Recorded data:
□ □ □
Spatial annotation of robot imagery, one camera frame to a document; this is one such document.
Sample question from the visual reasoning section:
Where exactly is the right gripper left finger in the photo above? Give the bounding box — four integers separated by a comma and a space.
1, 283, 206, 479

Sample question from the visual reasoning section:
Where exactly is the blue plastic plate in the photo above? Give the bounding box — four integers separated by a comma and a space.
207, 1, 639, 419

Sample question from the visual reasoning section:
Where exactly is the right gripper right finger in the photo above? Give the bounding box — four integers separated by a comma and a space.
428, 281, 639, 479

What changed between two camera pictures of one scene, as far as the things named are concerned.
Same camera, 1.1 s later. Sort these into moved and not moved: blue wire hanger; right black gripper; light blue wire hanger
□ □ □
* **What you are asked to do**
Produce an exact copy of the entries above.

* **Result of the exercise**
Spatial annotation of robot imagery, one camera frame to a document; this is one such document.
Sample question from the visual reasoning section:
Where exactly is the right gripper left finger in the photo above? Give the bounding box — four integers separated by a comma and a space.
1, 283, 206, 479

Sample question from the visual reasoning section:
Where exactly is the blue plastic plate in the photo above? Give the bounding box — four integers separated by a comma and a space.
207, 1, 639, 419

Sample question from the visual reasoning section:
Where exactly is the right gripper right finger in the photo above? Give the bounding box — four integers separated by a comma and a space.
428, 281, 639, 479

What changed between two camera pictures of one scene, as far as the things named are concerned.
Same camera, 1.1 s later. Sort these into moved and not moved: blue wire hanger; right black gripper; light blue wire hanger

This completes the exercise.